O que responder quando não se sabe a resposta? Fingir que se tem uma resposta, dizendo que essa é a pergunta de um milhão de dólares. E depois falar abundantemente da pergunta de um milhão de dólares. Pensando bem, as perguntas de um milhão de dólares são tantas, que podemos ganhar uma fortuna dando-lhes meias-respostas kitsch.
Claro que os verdadeiros intelectuais, os intelectuais profundos, não alinham nisto; não usam as metáforas da populaça. O seu discurso sofisticado evita a superficialidade quotidiana, procurando ir para lá do ruído do mundo, de modo a compreender a espessura dos dias. Este é todo um outro nível. E tive a sorte de, só na última semana, já me ter deparado mais de uma vez com o ruído do mundo, tendo também embatido na dita espessura dos dias. E não, não li nas crónicas do Pacheco Pereira.
Enfim, cada um com o seu kitsch. Eu também tenho o meu. A prova disso é este texto que me deu na cabeça escrever para mim próprio. Também tenho direito, caramba!
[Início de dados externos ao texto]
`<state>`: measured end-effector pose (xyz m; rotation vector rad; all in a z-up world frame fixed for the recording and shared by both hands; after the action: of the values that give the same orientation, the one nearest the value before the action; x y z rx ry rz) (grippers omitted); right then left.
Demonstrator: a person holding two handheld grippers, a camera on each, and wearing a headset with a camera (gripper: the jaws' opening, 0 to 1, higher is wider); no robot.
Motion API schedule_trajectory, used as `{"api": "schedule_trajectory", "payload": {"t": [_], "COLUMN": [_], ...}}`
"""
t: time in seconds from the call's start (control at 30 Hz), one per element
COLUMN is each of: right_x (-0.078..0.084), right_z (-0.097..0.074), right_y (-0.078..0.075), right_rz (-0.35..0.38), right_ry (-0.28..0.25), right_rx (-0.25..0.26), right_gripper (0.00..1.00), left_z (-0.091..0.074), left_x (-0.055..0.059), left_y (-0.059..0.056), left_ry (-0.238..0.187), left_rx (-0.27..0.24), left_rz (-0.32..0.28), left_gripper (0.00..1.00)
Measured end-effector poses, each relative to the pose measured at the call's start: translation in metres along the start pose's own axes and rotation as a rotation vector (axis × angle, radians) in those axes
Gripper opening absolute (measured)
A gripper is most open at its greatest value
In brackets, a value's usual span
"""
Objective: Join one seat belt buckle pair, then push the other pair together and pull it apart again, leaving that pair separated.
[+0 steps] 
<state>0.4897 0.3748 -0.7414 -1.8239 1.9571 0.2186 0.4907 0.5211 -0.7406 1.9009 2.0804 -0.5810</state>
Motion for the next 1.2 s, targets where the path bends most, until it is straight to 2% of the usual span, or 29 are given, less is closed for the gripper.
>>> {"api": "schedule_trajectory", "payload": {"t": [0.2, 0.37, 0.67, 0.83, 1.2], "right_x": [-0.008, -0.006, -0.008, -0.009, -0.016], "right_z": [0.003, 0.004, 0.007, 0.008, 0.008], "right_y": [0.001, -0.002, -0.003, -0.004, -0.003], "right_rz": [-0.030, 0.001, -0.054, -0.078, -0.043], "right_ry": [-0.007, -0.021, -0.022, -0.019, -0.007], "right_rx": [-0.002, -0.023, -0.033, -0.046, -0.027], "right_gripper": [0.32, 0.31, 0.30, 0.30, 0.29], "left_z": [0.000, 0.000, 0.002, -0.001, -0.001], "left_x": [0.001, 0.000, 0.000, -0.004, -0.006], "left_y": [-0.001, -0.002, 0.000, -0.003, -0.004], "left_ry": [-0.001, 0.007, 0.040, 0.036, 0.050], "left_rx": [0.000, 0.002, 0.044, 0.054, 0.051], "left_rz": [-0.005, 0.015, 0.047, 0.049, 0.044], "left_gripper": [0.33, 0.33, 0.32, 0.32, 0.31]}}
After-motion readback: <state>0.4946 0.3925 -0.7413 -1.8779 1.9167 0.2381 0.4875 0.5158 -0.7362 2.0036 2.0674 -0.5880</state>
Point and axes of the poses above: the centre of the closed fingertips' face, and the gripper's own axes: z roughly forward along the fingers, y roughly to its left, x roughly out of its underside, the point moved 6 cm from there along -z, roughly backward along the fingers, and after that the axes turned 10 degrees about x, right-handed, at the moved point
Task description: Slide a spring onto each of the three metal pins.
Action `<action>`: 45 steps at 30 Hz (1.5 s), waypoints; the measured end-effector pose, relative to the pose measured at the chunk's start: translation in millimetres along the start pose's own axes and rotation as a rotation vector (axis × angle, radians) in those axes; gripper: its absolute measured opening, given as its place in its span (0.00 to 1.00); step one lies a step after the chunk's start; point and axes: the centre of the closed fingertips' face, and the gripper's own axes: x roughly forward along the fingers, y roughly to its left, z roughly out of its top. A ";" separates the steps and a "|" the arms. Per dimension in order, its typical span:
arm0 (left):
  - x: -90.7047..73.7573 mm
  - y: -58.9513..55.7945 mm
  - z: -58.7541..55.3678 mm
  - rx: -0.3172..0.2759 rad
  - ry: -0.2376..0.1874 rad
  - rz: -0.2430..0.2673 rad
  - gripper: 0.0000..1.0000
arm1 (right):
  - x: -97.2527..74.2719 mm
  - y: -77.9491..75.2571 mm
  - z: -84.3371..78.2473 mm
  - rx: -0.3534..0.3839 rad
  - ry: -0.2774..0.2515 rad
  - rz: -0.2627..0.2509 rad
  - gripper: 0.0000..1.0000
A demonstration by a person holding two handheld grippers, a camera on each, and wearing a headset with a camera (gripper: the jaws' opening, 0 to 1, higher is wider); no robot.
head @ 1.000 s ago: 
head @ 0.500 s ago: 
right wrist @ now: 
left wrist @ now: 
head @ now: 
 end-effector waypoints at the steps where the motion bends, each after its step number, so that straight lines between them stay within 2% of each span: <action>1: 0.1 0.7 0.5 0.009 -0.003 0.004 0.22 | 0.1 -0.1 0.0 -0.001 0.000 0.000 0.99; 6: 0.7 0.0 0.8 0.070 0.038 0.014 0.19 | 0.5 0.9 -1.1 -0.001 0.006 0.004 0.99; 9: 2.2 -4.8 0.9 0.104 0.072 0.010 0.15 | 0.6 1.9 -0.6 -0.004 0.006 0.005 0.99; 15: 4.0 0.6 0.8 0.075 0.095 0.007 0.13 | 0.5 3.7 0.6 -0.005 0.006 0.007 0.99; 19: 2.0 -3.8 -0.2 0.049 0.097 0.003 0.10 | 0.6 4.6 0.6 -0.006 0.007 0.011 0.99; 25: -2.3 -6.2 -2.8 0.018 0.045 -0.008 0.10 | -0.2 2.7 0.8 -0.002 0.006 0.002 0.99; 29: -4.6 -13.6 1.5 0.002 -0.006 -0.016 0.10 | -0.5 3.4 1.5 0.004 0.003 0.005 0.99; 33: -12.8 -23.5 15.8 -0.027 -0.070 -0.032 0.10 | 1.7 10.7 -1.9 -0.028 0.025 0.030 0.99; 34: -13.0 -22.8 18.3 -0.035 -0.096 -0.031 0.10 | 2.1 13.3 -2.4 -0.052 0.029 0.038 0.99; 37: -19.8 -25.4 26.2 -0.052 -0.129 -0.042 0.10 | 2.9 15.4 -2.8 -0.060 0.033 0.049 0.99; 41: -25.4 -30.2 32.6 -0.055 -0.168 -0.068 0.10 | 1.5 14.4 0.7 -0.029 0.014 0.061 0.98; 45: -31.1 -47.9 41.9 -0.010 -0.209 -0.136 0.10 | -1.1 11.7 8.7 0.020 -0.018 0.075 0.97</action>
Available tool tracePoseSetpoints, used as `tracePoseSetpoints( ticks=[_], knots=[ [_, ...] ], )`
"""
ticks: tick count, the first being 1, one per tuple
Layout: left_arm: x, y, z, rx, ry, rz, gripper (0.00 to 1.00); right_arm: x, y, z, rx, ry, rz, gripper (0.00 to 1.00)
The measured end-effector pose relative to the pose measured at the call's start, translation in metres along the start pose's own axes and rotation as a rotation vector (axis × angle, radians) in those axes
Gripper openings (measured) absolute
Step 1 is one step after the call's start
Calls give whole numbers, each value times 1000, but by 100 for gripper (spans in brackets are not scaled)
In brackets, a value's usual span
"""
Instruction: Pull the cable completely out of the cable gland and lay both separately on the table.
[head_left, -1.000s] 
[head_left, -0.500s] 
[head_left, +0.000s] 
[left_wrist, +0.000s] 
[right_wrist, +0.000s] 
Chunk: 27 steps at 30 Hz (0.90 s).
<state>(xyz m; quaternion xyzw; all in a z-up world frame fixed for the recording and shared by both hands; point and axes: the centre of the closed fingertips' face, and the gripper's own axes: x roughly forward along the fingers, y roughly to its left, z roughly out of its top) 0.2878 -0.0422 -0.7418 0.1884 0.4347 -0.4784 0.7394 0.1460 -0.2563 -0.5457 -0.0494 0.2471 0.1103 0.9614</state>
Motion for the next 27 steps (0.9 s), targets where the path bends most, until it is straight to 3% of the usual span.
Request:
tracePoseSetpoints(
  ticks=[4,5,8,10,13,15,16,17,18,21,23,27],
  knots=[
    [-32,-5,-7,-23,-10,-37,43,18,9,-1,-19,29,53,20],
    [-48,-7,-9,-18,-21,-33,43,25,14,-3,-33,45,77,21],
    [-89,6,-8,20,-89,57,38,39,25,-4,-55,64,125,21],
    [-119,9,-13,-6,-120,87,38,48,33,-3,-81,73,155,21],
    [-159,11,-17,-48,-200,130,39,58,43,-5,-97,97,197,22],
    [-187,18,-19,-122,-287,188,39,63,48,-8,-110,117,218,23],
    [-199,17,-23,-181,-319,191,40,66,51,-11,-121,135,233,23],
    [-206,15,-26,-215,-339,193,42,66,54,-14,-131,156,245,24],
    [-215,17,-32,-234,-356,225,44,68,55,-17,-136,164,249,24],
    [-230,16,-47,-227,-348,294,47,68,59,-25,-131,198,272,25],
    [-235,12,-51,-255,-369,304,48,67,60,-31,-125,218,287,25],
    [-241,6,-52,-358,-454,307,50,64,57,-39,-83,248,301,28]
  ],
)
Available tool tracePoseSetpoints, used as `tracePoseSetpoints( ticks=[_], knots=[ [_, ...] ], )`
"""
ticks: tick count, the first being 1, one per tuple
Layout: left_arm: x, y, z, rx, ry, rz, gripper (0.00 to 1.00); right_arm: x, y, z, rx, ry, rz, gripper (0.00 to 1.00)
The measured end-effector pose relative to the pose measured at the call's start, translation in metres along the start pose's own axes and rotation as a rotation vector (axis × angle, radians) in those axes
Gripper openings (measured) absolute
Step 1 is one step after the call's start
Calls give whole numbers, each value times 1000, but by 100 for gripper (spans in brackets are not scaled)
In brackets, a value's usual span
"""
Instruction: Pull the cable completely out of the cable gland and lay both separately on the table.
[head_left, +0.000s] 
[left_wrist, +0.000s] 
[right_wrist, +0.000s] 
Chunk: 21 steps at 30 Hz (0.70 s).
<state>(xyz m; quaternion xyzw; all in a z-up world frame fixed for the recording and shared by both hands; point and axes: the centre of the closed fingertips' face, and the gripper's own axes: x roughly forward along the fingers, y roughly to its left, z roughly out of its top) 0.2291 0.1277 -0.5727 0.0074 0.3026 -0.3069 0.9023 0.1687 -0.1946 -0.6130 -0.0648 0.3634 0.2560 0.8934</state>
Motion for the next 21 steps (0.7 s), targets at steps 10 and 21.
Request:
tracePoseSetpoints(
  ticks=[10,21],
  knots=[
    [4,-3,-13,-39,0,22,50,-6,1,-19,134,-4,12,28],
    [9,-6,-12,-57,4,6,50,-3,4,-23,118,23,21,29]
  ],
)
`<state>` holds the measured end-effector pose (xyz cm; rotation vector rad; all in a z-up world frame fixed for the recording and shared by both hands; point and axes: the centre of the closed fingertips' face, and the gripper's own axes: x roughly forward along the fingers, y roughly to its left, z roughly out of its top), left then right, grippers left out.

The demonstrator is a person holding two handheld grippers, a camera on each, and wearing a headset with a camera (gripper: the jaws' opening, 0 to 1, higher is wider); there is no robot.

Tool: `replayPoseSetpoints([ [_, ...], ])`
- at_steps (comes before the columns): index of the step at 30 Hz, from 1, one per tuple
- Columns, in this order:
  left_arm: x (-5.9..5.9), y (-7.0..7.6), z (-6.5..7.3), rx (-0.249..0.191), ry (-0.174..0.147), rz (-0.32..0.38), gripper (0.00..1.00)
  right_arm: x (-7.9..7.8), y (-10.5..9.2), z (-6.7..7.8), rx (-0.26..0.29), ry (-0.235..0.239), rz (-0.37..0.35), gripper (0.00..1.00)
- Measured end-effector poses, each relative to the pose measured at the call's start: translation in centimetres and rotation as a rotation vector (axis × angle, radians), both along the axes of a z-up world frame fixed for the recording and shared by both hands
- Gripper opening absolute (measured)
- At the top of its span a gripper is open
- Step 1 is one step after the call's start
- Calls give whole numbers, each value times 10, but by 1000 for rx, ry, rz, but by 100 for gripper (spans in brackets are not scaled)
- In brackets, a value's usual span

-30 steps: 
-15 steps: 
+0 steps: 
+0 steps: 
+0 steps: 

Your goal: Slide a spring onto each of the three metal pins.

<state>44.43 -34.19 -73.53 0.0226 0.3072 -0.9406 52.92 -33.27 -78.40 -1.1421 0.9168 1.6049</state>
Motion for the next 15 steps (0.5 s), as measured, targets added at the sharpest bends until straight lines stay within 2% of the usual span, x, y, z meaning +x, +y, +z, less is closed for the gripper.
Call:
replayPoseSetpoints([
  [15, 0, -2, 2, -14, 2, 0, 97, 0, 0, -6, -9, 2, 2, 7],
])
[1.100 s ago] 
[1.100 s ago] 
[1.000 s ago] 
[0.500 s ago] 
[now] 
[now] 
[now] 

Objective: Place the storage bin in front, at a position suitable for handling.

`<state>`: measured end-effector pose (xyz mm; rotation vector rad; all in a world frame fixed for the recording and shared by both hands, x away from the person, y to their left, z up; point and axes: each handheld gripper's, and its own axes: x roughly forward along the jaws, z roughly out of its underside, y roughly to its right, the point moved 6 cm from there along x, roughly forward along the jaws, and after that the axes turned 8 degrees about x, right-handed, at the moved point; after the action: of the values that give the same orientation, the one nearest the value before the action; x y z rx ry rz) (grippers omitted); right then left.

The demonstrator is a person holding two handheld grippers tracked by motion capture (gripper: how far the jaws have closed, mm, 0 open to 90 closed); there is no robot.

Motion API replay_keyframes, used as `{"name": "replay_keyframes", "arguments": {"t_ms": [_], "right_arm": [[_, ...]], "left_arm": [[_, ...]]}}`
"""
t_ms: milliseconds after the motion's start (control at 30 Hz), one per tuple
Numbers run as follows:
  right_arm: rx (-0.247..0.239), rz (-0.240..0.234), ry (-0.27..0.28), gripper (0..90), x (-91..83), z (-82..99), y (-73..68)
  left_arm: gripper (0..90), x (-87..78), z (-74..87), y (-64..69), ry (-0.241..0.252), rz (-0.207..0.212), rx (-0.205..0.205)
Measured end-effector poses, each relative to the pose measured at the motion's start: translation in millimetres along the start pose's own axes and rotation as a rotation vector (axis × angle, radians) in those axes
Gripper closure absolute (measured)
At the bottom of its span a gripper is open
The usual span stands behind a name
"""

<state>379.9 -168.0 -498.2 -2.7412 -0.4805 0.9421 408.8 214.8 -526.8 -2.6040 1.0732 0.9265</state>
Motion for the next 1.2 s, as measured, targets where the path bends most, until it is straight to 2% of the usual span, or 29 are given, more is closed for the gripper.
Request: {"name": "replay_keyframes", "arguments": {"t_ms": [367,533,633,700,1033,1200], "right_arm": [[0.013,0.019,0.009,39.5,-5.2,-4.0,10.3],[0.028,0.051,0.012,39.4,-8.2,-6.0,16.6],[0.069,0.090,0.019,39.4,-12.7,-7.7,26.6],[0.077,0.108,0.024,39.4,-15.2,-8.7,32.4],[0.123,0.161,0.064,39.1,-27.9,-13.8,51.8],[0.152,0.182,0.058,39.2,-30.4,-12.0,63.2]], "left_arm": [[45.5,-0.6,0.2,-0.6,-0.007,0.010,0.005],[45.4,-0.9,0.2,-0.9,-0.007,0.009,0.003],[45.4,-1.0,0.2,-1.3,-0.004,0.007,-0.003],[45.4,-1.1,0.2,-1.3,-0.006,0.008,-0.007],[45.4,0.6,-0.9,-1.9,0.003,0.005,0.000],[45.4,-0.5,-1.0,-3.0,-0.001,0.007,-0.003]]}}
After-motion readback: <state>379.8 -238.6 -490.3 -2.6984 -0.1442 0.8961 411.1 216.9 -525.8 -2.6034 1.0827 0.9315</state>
domingo, 16 de março de 2025
De Wittgenstein a Dickie, via Suits
É bem conhecida a tese de Wittgenstein de que os conceitos não têm conteúdos precisos que possam ser captados por uma definição ou análise em termos de condições necessárias e suficientes. Se prestarmos atenção ao modo como aplicamos os conceitos, o seu uso mostra que, em geral, eles não têm fronteiras nítidas ou claramente delimitadas. Daí que a busca de definições seja, conclui Wittgenstein, uma tarefa condenada ao fracasso. Ele convida-nos a pensar no conceito de jogo e na enorme diversidade de jogos que há, desde jogos de tabuleiro a jogos com cartas, com bola, de corridas, torneios desportivos, etc. O que faz todas essas coisas serem jogos? Uma resposta tentadora é começar por reconhecer que «algo deve ser comum a todos os jogos, caso contrário não se chamariam jogos». Porém, Wittgenstein considera que partir desse princípio é começar mal. O que temos de fazer, diz ele, não é supor que há algo comum a todos os jogos, mas antes olhar para os diferentes jogos e ver se encontramos alguma característica comum a todos. Trata-se antes de olhar e ver, não de pensar. Ora, se olharmos com cuidado, não vemos coisa alguma que seja comum a todos os jogos, e só aos jogos. O conceito de jogo é, diz Wittgenstein, um conceito aberto e, como tal, indefinível. É aberto no sentido em que a sua correcta aplicação não está sujeita a qualquer requisito prévio, ou seja, não depende de condições necessárias e suficientes. Tudo o que vemos é uma rede de semelhanças variáveis entre as diferentes coisas às quais aplicamos esse conceito, isto é, uma teia instável de semelhanças familiares. Não dispomos, portanto, dos ingredientes de uma definição explícita.